# Task to carry out:
Show each line in the listing below that contains the word "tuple".

>>>>

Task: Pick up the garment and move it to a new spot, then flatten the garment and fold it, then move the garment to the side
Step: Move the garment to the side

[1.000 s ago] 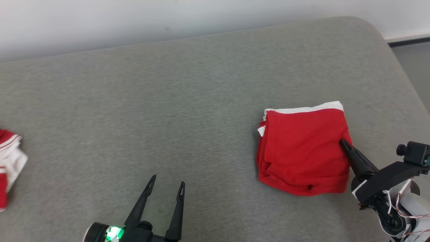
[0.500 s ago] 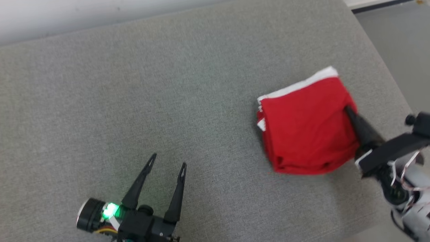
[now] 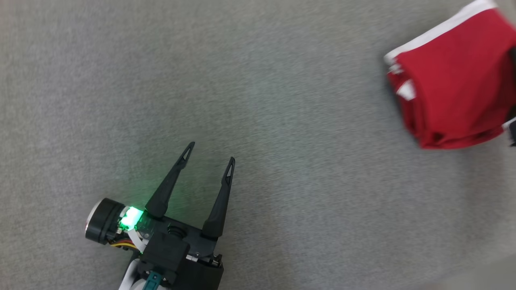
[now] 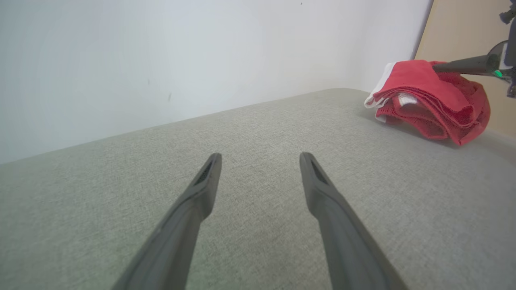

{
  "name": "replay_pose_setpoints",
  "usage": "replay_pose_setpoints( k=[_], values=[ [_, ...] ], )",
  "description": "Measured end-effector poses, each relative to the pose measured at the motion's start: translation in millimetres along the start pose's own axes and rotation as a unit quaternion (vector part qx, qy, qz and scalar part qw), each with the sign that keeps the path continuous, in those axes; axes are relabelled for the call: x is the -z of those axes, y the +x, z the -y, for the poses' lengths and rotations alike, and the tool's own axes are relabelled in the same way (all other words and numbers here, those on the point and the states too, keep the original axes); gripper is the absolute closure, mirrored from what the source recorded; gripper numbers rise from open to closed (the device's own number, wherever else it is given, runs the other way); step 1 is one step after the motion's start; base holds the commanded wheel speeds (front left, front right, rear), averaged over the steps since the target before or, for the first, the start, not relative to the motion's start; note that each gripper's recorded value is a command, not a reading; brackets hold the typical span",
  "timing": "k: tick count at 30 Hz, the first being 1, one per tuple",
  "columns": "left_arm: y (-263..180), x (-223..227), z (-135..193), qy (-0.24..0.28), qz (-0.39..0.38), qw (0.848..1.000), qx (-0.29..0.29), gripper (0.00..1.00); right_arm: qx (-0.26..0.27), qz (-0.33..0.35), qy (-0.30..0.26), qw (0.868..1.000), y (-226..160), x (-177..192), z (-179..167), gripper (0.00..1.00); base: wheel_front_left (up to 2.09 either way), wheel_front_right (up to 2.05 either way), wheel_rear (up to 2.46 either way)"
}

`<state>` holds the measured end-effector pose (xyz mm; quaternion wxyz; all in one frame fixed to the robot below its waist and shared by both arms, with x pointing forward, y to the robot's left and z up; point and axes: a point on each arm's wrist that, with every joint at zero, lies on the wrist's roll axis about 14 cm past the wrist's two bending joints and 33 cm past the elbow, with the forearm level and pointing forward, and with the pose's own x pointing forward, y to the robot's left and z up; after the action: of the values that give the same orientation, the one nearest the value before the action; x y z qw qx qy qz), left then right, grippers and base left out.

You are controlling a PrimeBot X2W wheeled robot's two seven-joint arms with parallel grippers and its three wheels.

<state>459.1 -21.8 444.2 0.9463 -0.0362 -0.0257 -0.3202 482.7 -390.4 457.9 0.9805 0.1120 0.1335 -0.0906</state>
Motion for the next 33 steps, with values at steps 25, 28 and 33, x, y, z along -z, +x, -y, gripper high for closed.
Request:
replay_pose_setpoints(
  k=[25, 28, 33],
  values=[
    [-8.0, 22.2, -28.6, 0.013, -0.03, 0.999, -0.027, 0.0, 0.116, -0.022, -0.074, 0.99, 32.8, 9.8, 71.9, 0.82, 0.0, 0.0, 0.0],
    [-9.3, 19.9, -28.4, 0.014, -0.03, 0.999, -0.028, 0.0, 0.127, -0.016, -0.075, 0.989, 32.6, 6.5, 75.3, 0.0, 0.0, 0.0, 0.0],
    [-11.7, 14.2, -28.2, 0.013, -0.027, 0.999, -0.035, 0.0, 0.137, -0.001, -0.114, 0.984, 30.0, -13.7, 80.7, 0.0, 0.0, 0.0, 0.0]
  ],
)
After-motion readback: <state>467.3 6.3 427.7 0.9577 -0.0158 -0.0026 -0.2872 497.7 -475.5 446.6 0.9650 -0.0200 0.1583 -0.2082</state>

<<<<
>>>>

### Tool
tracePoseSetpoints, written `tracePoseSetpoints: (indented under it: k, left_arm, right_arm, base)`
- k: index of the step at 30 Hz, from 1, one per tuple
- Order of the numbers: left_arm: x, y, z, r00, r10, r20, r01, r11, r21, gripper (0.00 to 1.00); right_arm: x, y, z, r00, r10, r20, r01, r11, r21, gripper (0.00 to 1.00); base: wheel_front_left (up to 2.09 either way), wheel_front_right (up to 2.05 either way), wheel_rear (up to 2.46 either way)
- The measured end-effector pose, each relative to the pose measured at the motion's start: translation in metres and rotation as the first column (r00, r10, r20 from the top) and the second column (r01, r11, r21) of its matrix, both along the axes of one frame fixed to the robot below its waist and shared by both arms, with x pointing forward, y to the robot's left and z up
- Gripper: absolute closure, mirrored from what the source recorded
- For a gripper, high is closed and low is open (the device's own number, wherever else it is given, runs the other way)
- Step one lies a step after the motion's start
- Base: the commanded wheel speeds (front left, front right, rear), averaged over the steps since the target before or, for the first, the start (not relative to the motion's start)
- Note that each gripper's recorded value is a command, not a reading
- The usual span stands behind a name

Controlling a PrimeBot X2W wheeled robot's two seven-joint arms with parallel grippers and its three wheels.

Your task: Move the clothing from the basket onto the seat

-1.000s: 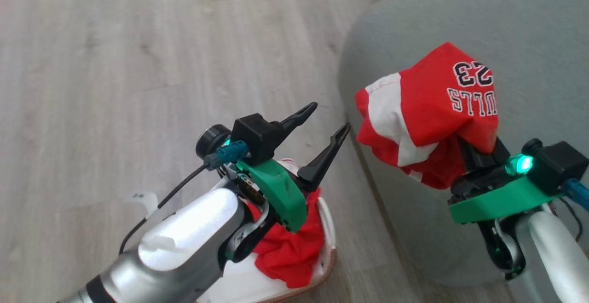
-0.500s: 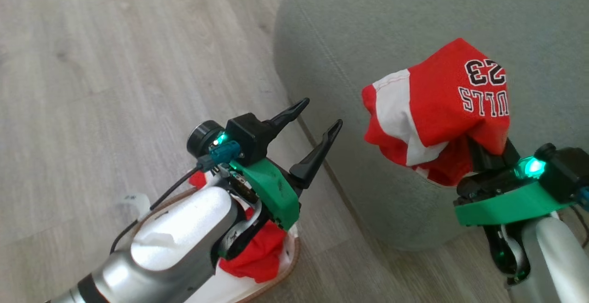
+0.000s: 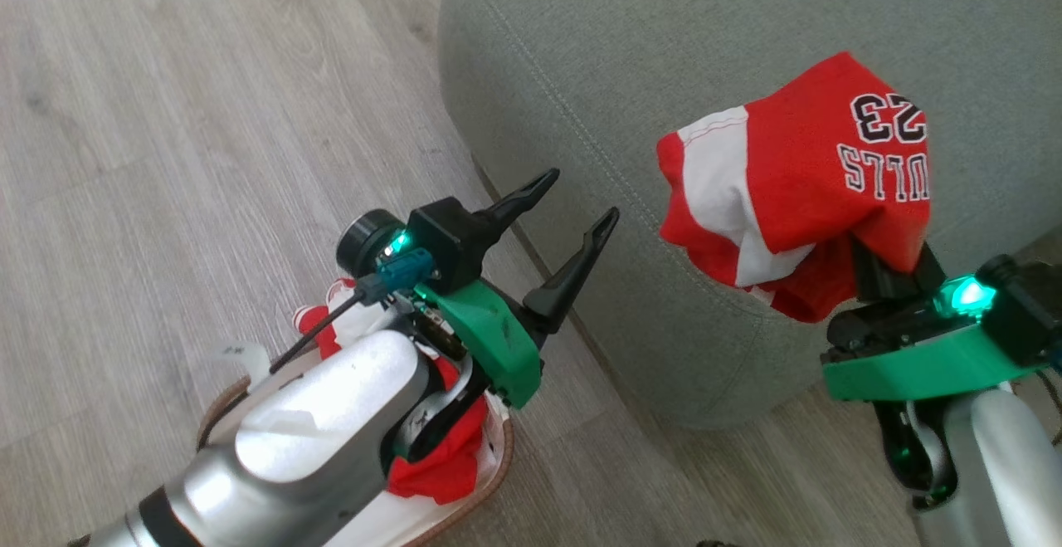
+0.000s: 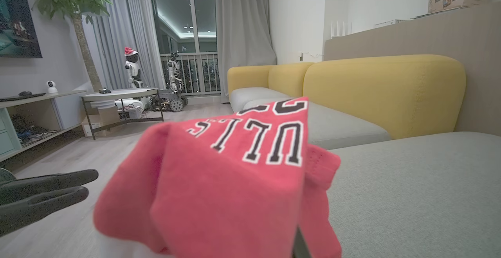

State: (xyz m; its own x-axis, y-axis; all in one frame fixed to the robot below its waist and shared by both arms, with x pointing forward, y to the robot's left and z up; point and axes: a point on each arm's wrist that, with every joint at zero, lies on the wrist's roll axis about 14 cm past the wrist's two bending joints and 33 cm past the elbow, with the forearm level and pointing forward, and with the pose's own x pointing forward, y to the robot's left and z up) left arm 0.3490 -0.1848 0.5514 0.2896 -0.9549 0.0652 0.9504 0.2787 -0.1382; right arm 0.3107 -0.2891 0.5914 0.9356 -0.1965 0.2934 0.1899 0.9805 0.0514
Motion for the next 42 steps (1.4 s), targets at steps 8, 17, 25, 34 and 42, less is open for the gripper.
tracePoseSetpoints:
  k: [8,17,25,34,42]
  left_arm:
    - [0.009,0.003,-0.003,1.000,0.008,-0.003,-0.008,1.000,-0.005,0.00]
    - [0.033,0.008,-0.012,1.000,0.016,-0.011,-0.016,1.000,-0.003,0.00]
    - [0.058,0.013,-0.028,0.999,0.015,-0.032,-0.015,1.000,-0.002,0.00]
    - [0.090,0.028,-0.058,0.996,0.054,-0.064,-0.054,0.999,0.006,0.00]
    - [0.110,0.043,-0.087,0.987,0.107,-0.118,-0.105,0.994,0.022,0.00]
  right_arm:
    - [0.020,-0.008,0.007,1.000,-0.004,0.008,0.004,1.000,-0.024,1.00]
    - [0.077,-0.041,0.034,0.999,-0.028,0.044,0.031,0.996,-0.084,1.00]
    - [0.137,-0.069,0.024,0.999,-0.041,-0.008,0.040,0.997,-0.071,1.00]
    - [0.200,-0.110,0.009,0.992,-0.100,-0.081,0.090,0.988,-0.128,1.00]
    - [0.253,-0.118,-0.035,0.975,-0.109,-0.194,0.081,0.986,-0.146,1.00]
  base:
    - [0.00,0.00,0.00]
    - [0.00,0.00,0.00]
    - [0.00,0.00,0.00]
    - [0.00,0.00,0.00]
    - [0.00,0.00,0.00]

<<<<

# The answer:
  "timing": "k: tick count at 30 Hz, the first being 1, one per tuple",
- k: index of the step at 30 Hz, from 1, one per tuple

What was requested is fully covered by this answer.